A 'sick' protest!
Rail services on the Western Railway (WR) suburban rail network came to a grinding halt, as 225 motormen went on a planned sick leave at 3.30 pm yesterday, one hour before rush hour would begin. With some motormen abandoning their trains at the platforms, 20 lakh commuters were hassled as the disruptions made travel difficult for those needing to make journeys on public transport.
Services resumed at 7.30 pm after WR GM Mahesh Kumar intervened promising the motormen that he would look into their various demands. But the damage had been done, as several commuters had to walk on tracks or take alternative modes of transport, which were either full or unavailable. Moreover, once services resumed trains were filled beyond capacity.
But, the reasons for the agitation differed, as sections of motormen made varying statements. A few motormen said that they called in sick due to leave issues, as they are made to work for 365 days. While some stated that after the train collision at Andheri recently, instead of punishing the signaling officer, railway officials blamed the motormen without ascertaining if they were at fault. Also there were speculations that four motormen who did not participate in the last strike were promoted, and this didn’t go down well with the motormen. While some said that bias in the outcome of results of some motormen at their Mahalaxmi training institute in their periodical tests had compelled them to take this step.
WR officials, however, stated that the motormen acted irresponsible, and the act was a show of power. “They just wanted to show their strength to the Railway Board officials, who are visiting the city. They [motormen] don’t have a sense of responsibility, else they wouldn’t disrupt operations during peak hours,” said a railway official, on condition of anonymity.
A total of 432 motormen work in shifts, and according to rail officials, all motormen from one shift went on a sick leave. “At many stations, the motormen left their cabin without even informing the passengers. They just stopped the train and left. We tried to convince them, but they paid no heed to our requests,” added the official.
With no option left, the railway administration decided to assign yard supervisors to run trains. 40 supervisors were given an assistant, and were asked to continue train services. However, they had to maintain a speed limit of 30 kmph in comparison to the normal speed of 80 to 100kmph.
Ajay Singh, general secretary of Western Railway Mazdoor Sangh, said, “In order to make sure passengers reach their destinations, we decided to use supervisors to ply trains, but asked them to maintain a speed limit.”
Anil Tiwari, member of DRUCC, said, “Their [motormen] demands are legal, but the manner of protest is bad. They shouldn’t have troubled passengers.”
A WR spokesperson said, “Due to the sudden agitation by a section of motormen over some internal demands, WR local services were affected.
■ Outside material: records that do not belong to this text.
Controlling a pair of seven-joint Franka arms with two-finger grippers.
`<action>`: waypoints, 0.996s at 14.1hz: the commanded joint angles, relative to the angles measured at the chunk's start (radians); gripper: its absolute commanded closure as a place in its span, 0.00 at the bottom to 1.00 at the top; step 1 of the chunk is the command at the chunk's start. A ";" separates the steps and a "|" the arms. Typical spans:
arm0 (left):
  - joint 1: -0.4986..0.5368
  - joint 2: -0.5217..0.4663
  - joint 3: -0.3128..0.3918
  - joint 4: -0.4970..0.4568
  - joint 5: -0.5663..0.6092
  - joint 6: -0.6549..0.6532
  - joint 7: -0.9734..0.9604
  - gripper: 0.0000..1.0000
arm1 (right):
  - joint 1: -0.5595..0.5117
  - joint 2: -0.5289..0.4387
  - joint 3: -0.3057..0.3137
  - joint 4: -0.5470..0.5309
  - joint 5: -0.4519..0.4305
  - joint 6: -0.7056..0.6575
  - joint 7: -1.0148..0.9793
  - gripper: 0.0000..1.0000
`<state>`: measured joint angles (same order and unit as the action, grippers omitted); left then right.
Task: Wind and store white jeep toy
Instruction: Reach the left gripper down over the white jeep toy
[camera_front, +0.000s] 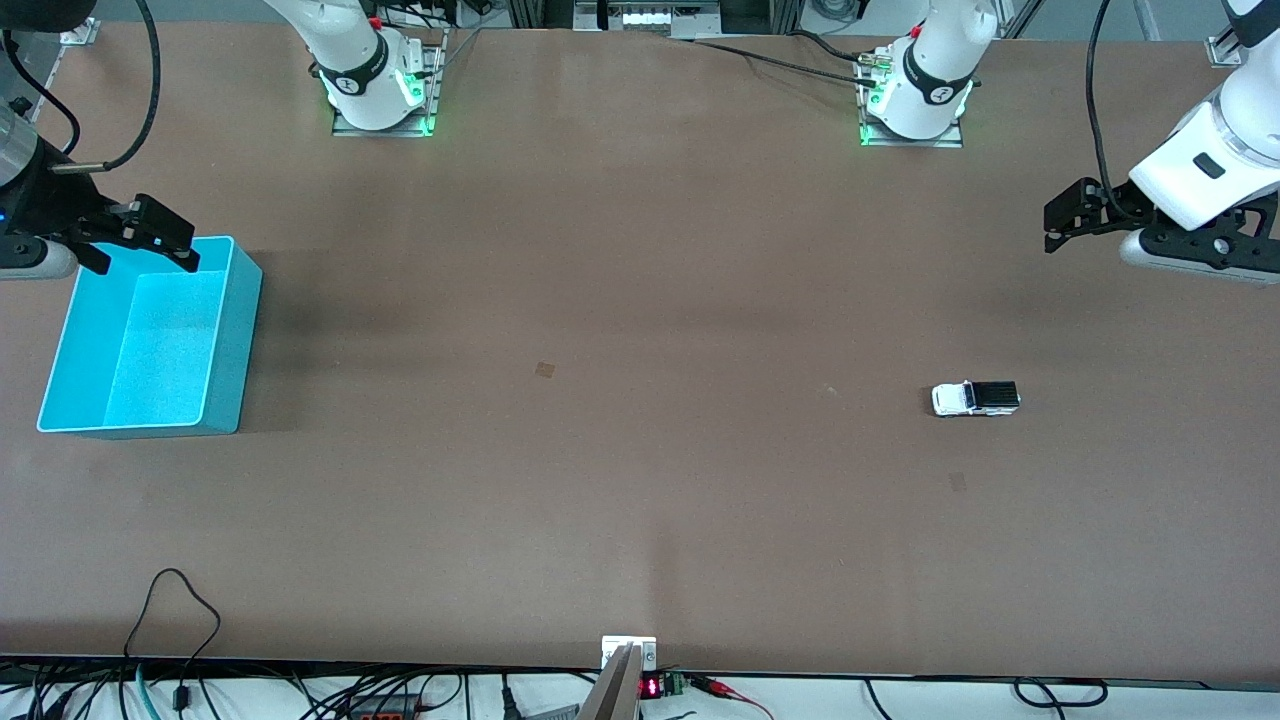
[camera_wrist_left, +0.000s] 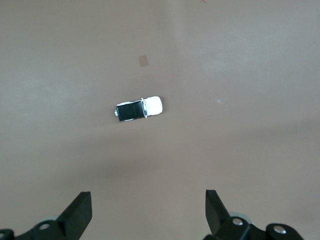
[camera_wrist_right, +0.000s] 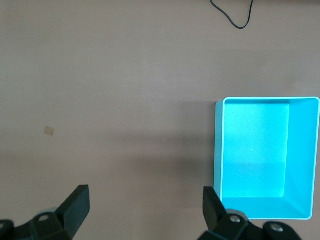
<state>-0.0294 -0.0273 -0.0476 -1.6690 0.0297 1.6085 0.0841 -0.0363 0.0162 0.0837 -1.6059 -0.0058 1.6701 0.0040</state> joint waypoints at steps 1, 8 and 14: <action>0.000 0.018 0.012 0.034 -0.007 -0.022 0.000 0.00 | -0.004 0.001 0.005 0.018 0.042 -0.027 -0.019 0.00; 0.008 0.037 0.012 0.037 -0.011 -0.080 0.000 0.00 | -0.004 0.001 0.007 0.018 0.050 -0.029 -0.024 0.00; 0.014 0.040 0.012 0.037 -0.013 -0.196 0.063 0.00 | 0.003 -0.002 0.011 0.017 0.050 -0.030 -0.007 0.00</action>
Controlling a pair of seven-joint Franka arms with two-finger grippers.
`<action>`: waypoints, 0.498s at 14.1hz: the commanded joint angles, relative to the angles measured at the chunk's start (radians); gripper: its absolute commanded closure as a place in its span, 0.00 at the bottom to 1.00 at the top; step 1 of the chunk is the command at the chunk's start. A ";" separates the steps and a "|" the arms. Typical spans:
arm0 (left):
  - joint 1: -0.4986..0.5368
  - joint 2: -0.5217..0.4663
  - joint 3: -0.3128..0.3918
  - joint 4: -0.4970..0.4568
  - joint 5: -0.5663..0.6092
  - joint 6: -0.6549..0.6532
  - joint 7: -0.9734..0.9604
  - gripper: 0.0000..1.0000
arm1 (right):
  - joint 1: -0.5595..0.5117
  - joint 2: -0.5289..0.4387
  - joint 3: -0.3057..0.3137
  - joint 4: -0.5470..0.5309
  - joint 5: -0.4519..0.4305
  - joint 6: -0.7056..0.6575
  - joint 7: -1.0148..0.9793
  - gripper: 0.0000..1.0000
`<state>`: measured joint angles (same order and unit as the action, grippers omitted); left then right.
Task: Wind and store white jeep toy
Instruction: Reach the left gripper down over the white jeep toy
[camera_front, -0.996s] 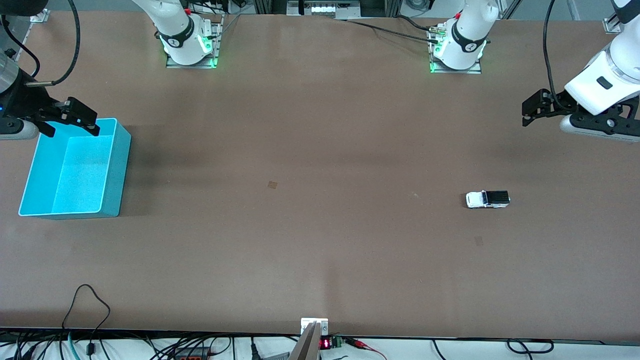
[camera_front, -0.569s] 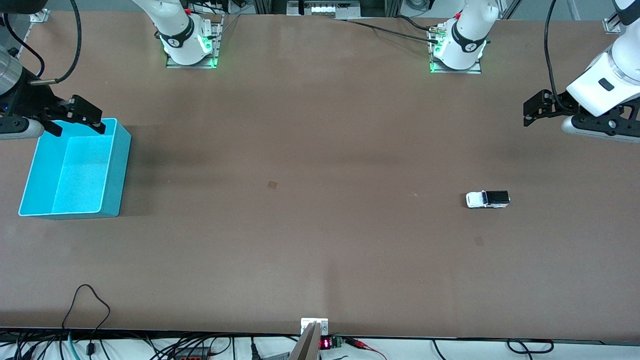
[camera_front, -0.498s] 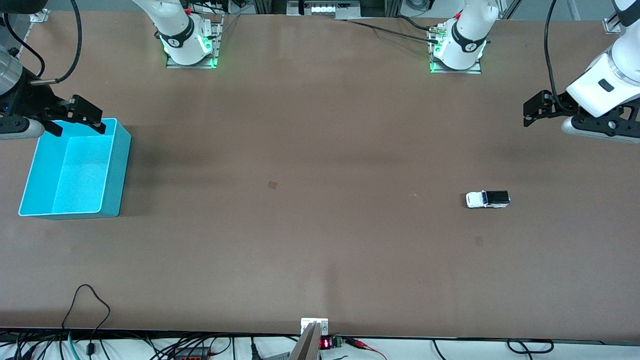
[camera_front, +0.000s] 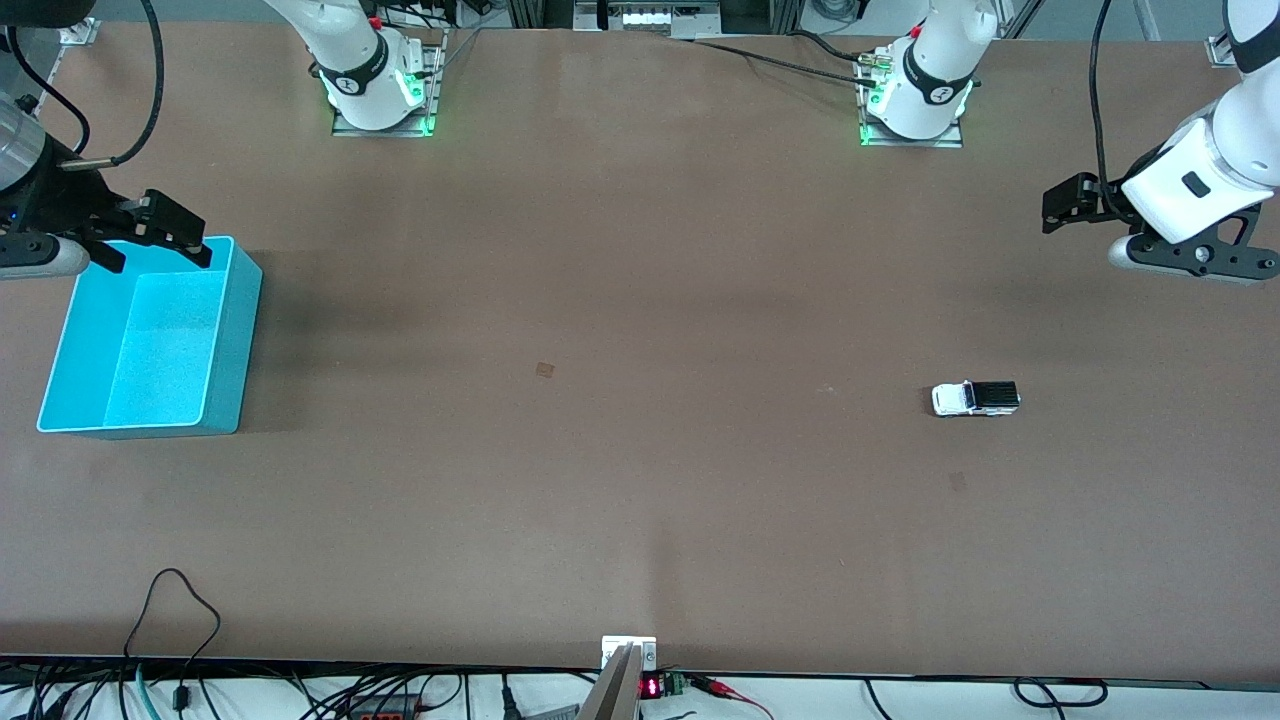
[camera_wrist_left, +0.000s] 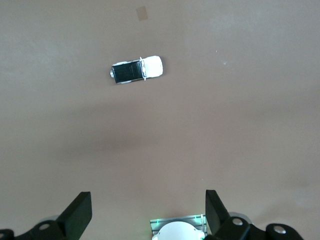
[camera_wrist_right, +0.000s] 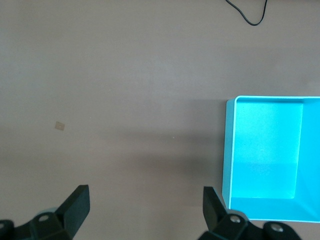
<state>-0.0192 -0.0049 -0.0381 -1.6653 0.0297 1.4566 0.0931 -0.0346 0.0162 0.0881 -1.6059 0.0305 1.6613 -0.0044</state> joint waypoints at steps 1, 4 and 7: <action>0.004 0.029 0.003 0.032 -0.008 -0.048 0.115 0.00 | 0.001 -0.002 0.007 0.017 0.014 -0.023 0.003 0.00; -0.002 0.065 -0.006 0.032 0.002 -0.047 0.232 0.00 | -0.001 -0.001 0.007 0.017 0.014 -0.023 -0.002 0.00; -0.008 0.100 -0.009 0.013 0.032 -0.041 0.393 0.00 | -0.001 -0.002 0.006 0.018 0.014 -0.023 -0.006 0.00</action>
The services resumed at 7.25 pm. Due to the agitation, 50 services were cancelled while some extra services were run out of schedule.”
— Inputs by Karishma Ravindran
I waited for a train for long, and ultimately decided to take a bus. But, I had to wait at the bus stop for hours, as I couldn’t get into the bus.
It was terrible to see a pregnant lady sitting at the bus stop crying, as she couldn’t get into the crowded buses.
— Sujeet Nair, who was stranded at Churchgate station for one-and-half-hour.
When I saw everyone jumping off the train, I had no option, but to follow suit. It was difficult for me, but with the help of fellow passengers, I got down and walked on the tracks to the nearest station.
— Neepa Doshi (56) said she jumped off the train for the first time.
I went to the station, but there were no trains. I even tried the bus route, but there are no direct buses to Borivali and hence had to come back Lower Parel.
— Nisrag Shah, who was waiting at Lower Parel station
First of all the trains are coming pretty late. There is a gap of more than a hour between two trains and all of them are filled beyond capacity. There’s hardly any space to get in. Hence, I am waiting at the station for services to normalise.
— Raju S, who waited for two hours at Lower Parel
There are hardly any buses on the road and most of them are coming packed
— Aman Veer, a bus commuter who was waiting outside Nair hospital.